US military airlifters flew over 70 cargo loads of equipment from the Pacific to the Middle East, moving a Patriot air defense battalion from a priority theater to the tense region, a top commander said on Thursday.

The recent relocation of the high-profile air defense system comes amid a broader build-up of US military assets in the Middle East, including aircraft and warships. Tensions with Iran and the Houthi rebels in Yemen are running high.

During testimony to the Senate Armed Services Committee, Adm. Sam Paparo, who leads US Indo-Pacific Command, was asked about the military’s capability gaps that exist in his theater.

He singled out cargo lift as an area of concern.

“For instance,” Paparo said, “just having moved a Patriot battalion into the CENTCOM AOR, it took 73 C-17 loads to move” that battalion. He was referring to the US Central Command, which oversees the Middle East region. “Our lift requirements must be paid attention to,” he told lawmakers.

A Boeing-made C-17 Globemaster transport aircraft can carry around 170,000 pounds of cargo, with a maximum takeoff weight of 585,000 pounds. The US military has more than 200 of these planes across the armed forces.

The MIM-104 Patriot is a surface-to-air missile system that has been in service since the 1980s and is regarded as one of the most advanced air defense systems that the US operates.

The US military has 15 battalions and has previously deployed them to the Middle East.

One battalion consists of four batteries, each of which includes a radar, a control station, and up to eight launchers that can individually hold four interceptor missiles.

Paparo did not elaborate on the Patriot movement. However, during a House Armed Services Committee hearing the day before, an exchange between Massachusetts Rep. Seth Moulton and Gen. Xavier Brunson, the commander of US Forces Korea, indicated that the batteries came from the Korean peninsula.
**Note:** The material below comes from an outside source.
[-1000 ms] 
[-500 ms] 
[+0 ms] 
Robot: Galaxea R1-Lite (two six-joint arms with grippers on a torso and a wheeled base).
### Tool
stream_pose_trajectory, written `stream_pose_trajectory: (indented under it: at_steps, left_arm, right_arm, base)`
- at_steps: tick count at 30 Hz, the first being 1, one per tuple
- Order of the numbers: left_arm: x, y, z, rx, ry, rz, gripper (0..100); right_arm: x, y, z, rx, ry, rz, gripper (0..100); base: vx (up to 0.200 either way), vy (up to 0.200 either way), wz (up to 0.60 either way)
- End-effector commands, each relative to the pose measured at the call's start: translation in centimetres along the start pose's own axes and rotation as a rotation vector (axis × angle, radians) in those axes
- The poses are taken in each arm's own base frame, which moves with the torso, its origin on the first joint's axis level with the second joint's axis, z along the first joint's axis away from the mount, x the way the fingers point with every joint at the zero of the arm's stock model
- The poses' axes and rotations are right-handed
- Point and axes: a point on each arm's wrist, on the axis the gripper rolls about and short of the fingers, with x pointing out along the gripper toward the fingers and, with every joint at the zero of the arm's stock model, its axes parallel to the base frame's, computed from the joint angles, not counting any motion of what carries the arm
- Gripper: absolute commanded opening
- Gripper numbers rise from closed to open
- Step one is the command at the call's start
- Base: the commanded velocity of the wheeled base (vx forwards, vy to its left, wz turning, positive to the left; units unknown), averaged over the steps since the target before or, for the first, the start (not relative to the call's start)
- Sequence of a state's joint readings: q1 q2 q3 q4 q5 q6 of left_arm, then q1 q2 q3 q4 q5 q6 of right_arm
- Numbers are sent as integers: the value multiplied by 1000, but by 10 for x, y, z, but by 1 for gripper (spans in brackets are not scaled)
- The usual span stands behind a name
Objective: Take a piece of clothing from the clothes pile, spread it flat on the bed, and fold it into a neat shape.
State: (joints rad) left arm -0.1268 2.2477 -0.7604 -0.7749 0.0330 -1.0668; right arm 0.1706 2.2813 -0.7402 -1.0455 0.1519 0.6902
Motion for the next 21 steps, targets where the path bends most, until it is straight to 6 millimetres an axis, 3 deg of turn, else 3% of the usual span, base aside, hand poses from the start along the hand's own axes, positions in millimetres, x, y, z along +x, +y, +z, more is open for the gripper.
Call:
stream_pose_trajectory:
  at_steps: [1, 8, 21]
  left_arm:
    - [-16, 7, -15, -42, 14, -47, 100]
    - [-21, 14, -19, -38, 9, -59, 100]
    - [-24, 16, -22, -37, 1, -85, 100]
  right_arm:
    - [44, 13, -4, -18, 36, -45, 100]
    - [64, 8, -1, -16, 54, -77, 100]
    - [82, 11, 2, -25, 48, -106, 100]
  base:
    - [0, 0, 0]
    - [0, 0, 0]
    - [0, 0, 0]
It’s unclear where in the Middle East the Patriot battalion is being deployed, but the movement comes amid renewed tensions in the region.

Israel has resumed its military offensive against Hamas in Gaza, and the US has carried out airstrikes against the Houthis for over three weeks in an attempt to get the Yemeni rebels to finally stop their Red Sea attacks.

Meanwhile, the Trump administration is pressuring Iran into a new nuclear deal, with the president threatening military action against Tehran if the two adversaries can’t reach an agreement.

At the start of April, the Pentagon said that it was extending the Middle East deployment of the aircraft carrier USS Harry S. Truman and sending another strike group into the region.

Defense Secretary Pete Hegseth has also ordered more aircraft to the Centcom area in addition to “other air assets that will further reinforce our defensive air-support capabilities,” possibly alluding to the Patriot movements.

Those aircraft include B-2 stealth bombers, which deliver tremendous firepower, and A-10 attack aircraft, in addition to the extra fighter jets attached to the aircraft carrier USS Carl Vinson, which looks to have just arrived in the Middle East along with its strike group.

The US military and its partners “are prepared to respond to any state or non-state actor seeking to broaden or escalate conflict in the region,” chief Pentagon spokesperson Sean Parnell said at the start of this month.